Previous research has predominantly linked the diminished secretion of hepatokines to the UPR and ER stress^54,55. However, emerging evidence suggests that an alternative pathway is mediated by inflammatory cytokines^56,57. In our study, we observed a consistent decrease in the secretion of A1AT in the presence of elevated levels of inflammatory cytokines. This correlation was evident in humans, primates and mouse models. Further analysis revealed that inflammatory cytokines led to the transcriptional downregulation of these hepatokines through the transcription factor HNF4α. Notably, this downregulation was independent of the palmitic acid and H₂O₂ associated with the UPR and ER stress in MASLD²⁹, suggesting a distinct regulatory mechanism. Through targeted gene expression studies, we demonstrated that the presence of inflammatory cytokines directly impacts the transcriptional machinery governing A1AT production. In contrast to the widely accepted notion that the UPR and ER stress are the primary drivers of decreased hepatokine secretion, our findings highlight the pivotal role of inflammatory cytokines in modulating hepatokine transcription independently. These insights not only challenge the traditional understanding of hepatokine regulation, but also open new avenues for exploring how inflammatory cytokines can selectively alter hepatokine profiles, with potential implications for metabolic diseases. Given these findings, further research is needed to delineate the specific signaling pathways through which inflammatory cytokines exert their transcriptional control over hepatokine production.

Our study utilized Tg mice overexpressing human IL-32γ as a model to investigate the function of human IL-32γ in the context of MASLD. This model has been meticulously developed to bridge the gap in understanding the mechanistic role of IL-32γ in MASH, a critical aspect not yet fully elucidated in human studies. The PiZ Tg mouse strain, which expresses human Glu342Lys-mutated A1AT transgenes, has been used to study the pathogenesis of A1AT deficiency, given the accumulation of A1AT protein aggregates and hepatocyte death⁵⁸. Considering these confounding effects in PiZ Tg mice, investigations of the precise function of native A1AT in liver-specific pathophysiology are limited. Nevertheless, recent work using CRISPR technology has successfully targeted five paralogs of the Serpina1 gene in mice and led to the development of a Serpina1a–e null mouse model⁵⁹. This model was used in the present study to mimic the downregulation of both A1AT mRNA and protein expression observed in patients with MASLD and in FFD-fed mice.

Despite these findings, our study has several limitations. We did not clarify the mechanism underlying the impact of IL-32γ on FFD-induced weight gain and lipid accumulation. Furthermore, we focused on the role of secreted IL-32γ, which can be modified by the exogenous factor PR3. However, intracellular IL-32 has been shown to regulate cell proliferation, differentiation and mitochondrial metabolism in malignant plasma cells⁶⁰. Therefore, future studies to explore the molecular mechanism underlying the endogenous role of IL-32γ in hepatocytes and de novo lipogenesis and to analyze the cell type-specific role of endogenously expressed IL-32γ during the progression of MASLD are needed.

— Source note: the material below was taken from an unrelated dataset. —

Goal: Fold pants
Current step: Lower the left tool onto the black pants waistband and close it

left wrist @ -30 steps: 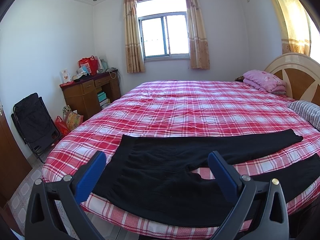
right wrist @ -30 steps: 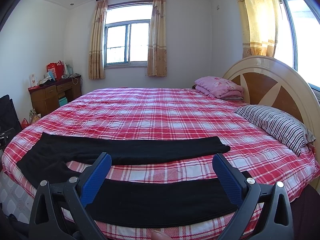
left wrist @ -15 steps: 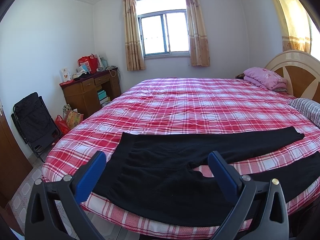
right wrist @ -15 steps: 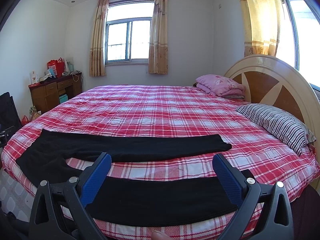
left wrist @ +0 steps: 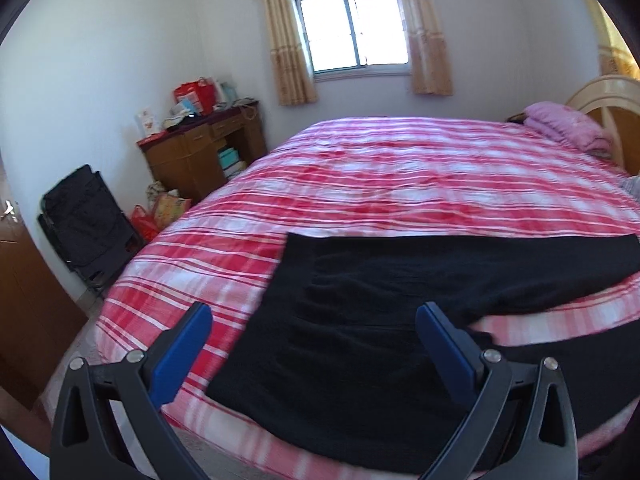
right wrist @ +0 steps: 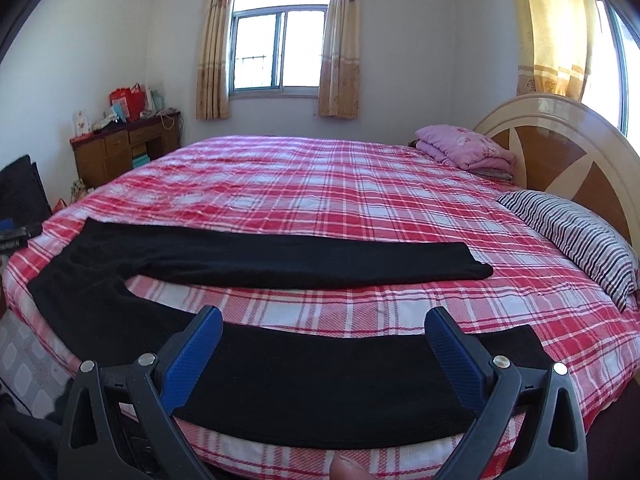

In summary, our study demonstrated that manifestations of hepatic inflammation in MASH, such as increased hepatic IL-1β levels, contribute to the downregulation of circulating A1AT through the transcription factor HNF4α. This downregulation enhances the replenishment of proinflammatory MoKCs, increases PR3 activity and leads to proteolytic modulation of the anti-inflammatory and antifibrogenic cytokine IL-32γ. Thus, targeting the A1AT/PR3/IL-32γ axis could represent a strategy for treating MASH.